Rev. Sarah D. Odderstol
Readings: Jeremiah 31.1-6
After the Sabbath, as the first day of the week was dawning, Mary Magdalene and the other Mary went to see the tomb.
Why do people visit the graves of their loved ones? Initially, we gather to mourn. We visit gravesites to remember…to feel close. People talk of “paying their respects.” If we peel back the layers of motivation – at the core – visiting the graves of the dead is a profound act of faith…a hope beyond hope that for those who have died “life has changed, not ended”…a spark of belief that God is faithful to God’s people.
All four Gospels agree, that early in the morning on the first day of the week, some of the women who followed Jesus went to visit his tomb. Mark and Luke tell us the women took spices, oils, and aloes to anoint Jesus’ body. Matthew tells us only that the women went to SEE the tomb.
I find it hard to imagine what the women were expecting when they went to the tomb on the morning we have come to call Easter. We know too much about Easter. Surely they could not have anticipated earthquakes and lightening flashing angels and an empty tomb. Yet these were women of profound faith – women who had been raised on the words of prophets like Jeremiah. Their faith told them that no matter what they found at the tomb, their God would be with them. God is faithful to God’s people.

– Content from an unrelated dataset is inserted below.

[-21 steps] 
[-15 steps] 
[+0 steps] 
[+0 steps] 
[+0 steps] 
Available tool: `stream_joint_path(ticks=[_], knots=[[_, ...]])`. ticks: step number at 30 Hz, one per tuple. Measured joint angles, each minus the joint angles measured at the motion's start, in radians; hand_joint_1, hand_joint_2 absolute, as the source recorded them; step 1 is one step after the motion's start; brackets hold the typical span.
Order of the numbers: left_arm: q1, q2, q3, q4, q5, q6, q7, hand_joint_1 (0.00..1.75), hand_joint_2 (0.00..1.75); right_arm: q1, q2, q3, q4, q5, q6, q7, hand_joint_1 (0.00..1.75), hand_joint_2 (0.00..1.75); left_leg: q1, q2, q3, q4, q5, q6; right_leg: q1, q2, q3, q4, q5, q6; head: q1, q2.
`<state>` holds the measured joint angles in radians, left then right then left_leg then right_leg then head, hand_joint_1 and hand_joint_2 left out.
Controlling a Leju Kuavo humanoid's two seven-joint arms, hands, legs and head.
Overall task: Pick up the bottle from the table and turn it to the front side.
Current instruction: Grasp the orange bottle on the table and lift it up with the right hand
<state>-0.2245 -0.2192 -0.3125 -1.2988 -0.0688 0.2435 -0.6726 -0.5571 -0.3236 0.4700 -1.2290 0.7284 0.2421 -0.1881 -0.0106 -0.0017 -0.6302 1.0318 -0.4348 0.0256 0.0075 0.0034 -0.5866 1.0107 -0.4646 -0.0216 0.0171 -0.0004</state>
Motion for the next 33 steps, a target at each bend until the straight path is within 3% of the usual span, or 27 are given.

God called Jeremiah when he was a young man and as is typical of those called by God; he was reluctant to take up God’s call. Jeremiah spent nearly his whole life attempting to relay God’s challenging and hopeful words to a people who were undergoing the greatest crisis of their nation’s history: the decline, destruction, and exile if Israel. How does one live through such events and retain hope for a future with God?
Easter is about the absurd announcement that there is no death so dead that God cannot find life in it. Easter is about the God we worship, a god who will always have the last word, even in the face of death. This is not a truth that Easter demonstrates to humankind for the first time. God has long been in the business of breathing new life into fallible humankind and creation. Jeremiah is a clear witness to that. In the midst of destruction and exile, Jeremiah called the people back to their faithful God. He reminded them how God had rescued them from the sword in Egypt and led them to find grace in the wilderness. To people in crisis God says, “I have loved you with an everlasting love; therefore I have continued my faithfulness to you.”
Five Sundays ago we held our first virtual worship and I invited you to embrace your time in this wilderness. I am so proud of all of you. Sure, we all have our struggles with isolation and fear, but when I have to opportunity to listen to your stories, I hear gratitude: Gratitude that God has brought you to a new day… Gratitude for the labors of health care workers, delivery people, grocery store workers, your neighbors who take your garbage to the curb for you and all those who do not have the luxury of sheltering in place…gratitude to gather with your people even if it is online. We are finding grace in the wilderness!
Mary Magdalene and the other Mary went to visit Jesus’ tomb trusting that they would find grace in the wilderness into which Jesus’ brutal death had thrust them. Like our spiritual ancestors, we find ourselves in the midst of crisis. God speaks to us through Jeremiah:
Again you shall gather for worship
and pass the peace with abandon
Again you shall meet at Bangkok Golden for lunch
and the shelves of your grocery stores shall be fully stocked
Your children shall return to school
and their parents go back to work.
God loves you with an everlasting love;
therefore God continues God’s faithfulness to you!